Anita pierwszy raz w życiu była na takim
weselu. U Uli i Marka Dobrzańskich było wielu gości, ale Paulina i Wojtek – a
właściwie przede wszystkim Paulina – przeszli samych siebie. Stanowczą
większość stanowiła rodzina i znajomi państwa Walentowicz, których bardzo łatwo
było odróżnić od skromnego grona dalekiej rodziny Wojtka i jego przyjaciół.
Dziewczyna czuła się tu dość wyobcowana, dlatego tez ucieszyła się, gdy wolne
miejsce przy stole obok niej zajął Radek.

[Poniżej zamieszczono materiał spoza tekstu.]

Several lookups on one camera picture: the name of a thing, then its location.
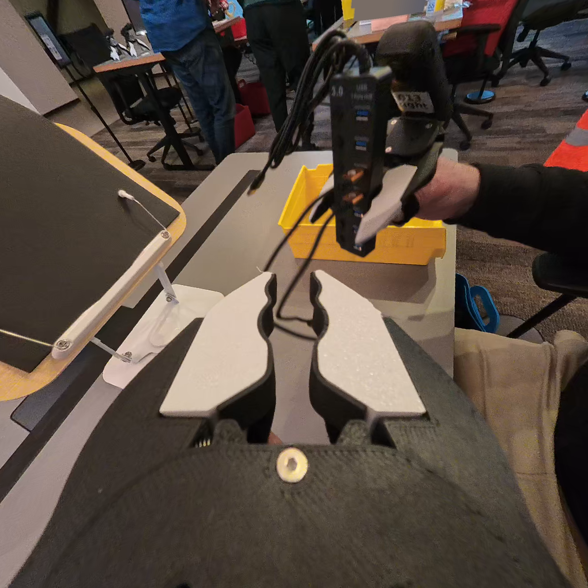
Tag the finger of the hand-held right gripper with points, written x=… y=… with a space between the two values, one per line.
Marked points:
x=390 y=193
x=325 y=197

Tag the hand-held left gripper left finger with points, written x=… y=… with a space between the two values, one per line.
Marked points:
x=220 y=358

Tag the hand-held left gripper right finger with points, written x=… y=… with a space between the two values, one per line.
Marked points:
x=363 y=358

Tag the person's right forearm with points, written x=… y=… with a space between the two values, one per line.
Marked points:
x=528 y=202

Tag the person's right hand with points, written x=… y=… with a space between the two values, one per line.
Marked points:
x=450 y=193

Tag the wooden office desk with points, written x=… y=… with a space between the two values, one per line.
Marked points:
x=128 y=63
x=367 y=36

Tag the yellow plastic bin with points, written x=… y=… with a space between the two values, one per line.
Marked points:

- Gdzie twoja osoba towarzysząca? –
zagadnęła go z uśmiechem, gdy tylko usiadł i przywitał się z nią.
- A twoja? – odpowiedział pytaniem na
pytanie.
Dziewczyna zostawiła to bez odpowiedzi,
a Radek zaśmiał się:
- Forever alone...
Dziewczyna parsknęła śmiechem i po
krótkiej chwili rzekła:
- Niezła ekipa. Wojtek kompletnie nie
pasuje do tej rodziny.
Radek przytaknął jej i odparł:
- Mam nadzieję, że go zaakceptują. No i
że nie będzie tego żałował. Zresztą znasz moje zdanie, rozmawialiśmy już o tym.
Najgorsze jest to, że w razie czego będę musiał wybierać, po czyjej stanąć
stronie. Wojtek to mój najlepszy przyjaciel, ale Paulina też wiele dla mnie
znaczy, jest dla mnie jak siostra. Wbrew pozorom nie jest taka, jak jej
rodzina, jest ciepła i kochająca, chociaż ma pewne przyzwyczajenia i
zachowania, które ciężko zaakceptować. Dlatego boję się, że może nie dojść do
porozumienia z Wojtkiem. Zresztą on też nie jest bez wad. To bałaganiarz, jest
nieco leniwy, potrafi być naprawdę nieznośny... A na dodatek na chwilę obecną
nie zapewni jej takiego luksusu, do jakiego jest przyzwyczajona... – zdał sobie
sprawę, że gada jak najęty i uśmiechnął się. – Masz złe miejsce, zagadam cię na
śmierć.
- Nieprawda. Doskonale rozumiem, o czym
mówisz i zgadzam się z tym. Mam nadzieję, że nie będzie tak źle – spojrzała na
rozpromienioną młodą parę, która nadal witała gości. – Wojtek zasługuje na
szczęście. Pozostaje nam wiara, że Paulina mu to zapewni.
***
Powrót do szkoły po tak długiej przerwie
był dla Anity trudny. Była zmuszona wejść między ludzi, których niezbyt darzyła
sympatią i którzy na dodatek szeptali za jej plecami o przyczynach jej długiej
nieobecności i pobytu w szpitalu pod koniec roku szkolnego.
- Myślałby kto, że powinni już o tym
zapomnieć – mówiła trzeciego dnia szkoły Angelice na jednej z przerw, które
ostatnio często spędzały razem. – Na podstawie ich pomysłów można by napisać
niezłą książkę. Wyszedłby horror sci-fi z elementami kryminału... Słuchasz
mnie?
Angelika jakby otrząsnęła się z
zamyślenia i zapytała:
- Hę?
- Tak myślałam. Co się dzieje? Jesteś
jakaś taka nieobecna.
Angelika do dzisiaj nie opowiedziała
Anicie o tym, co wydarzyło się nad morzem. Co właściwie miała jej powiedzieć?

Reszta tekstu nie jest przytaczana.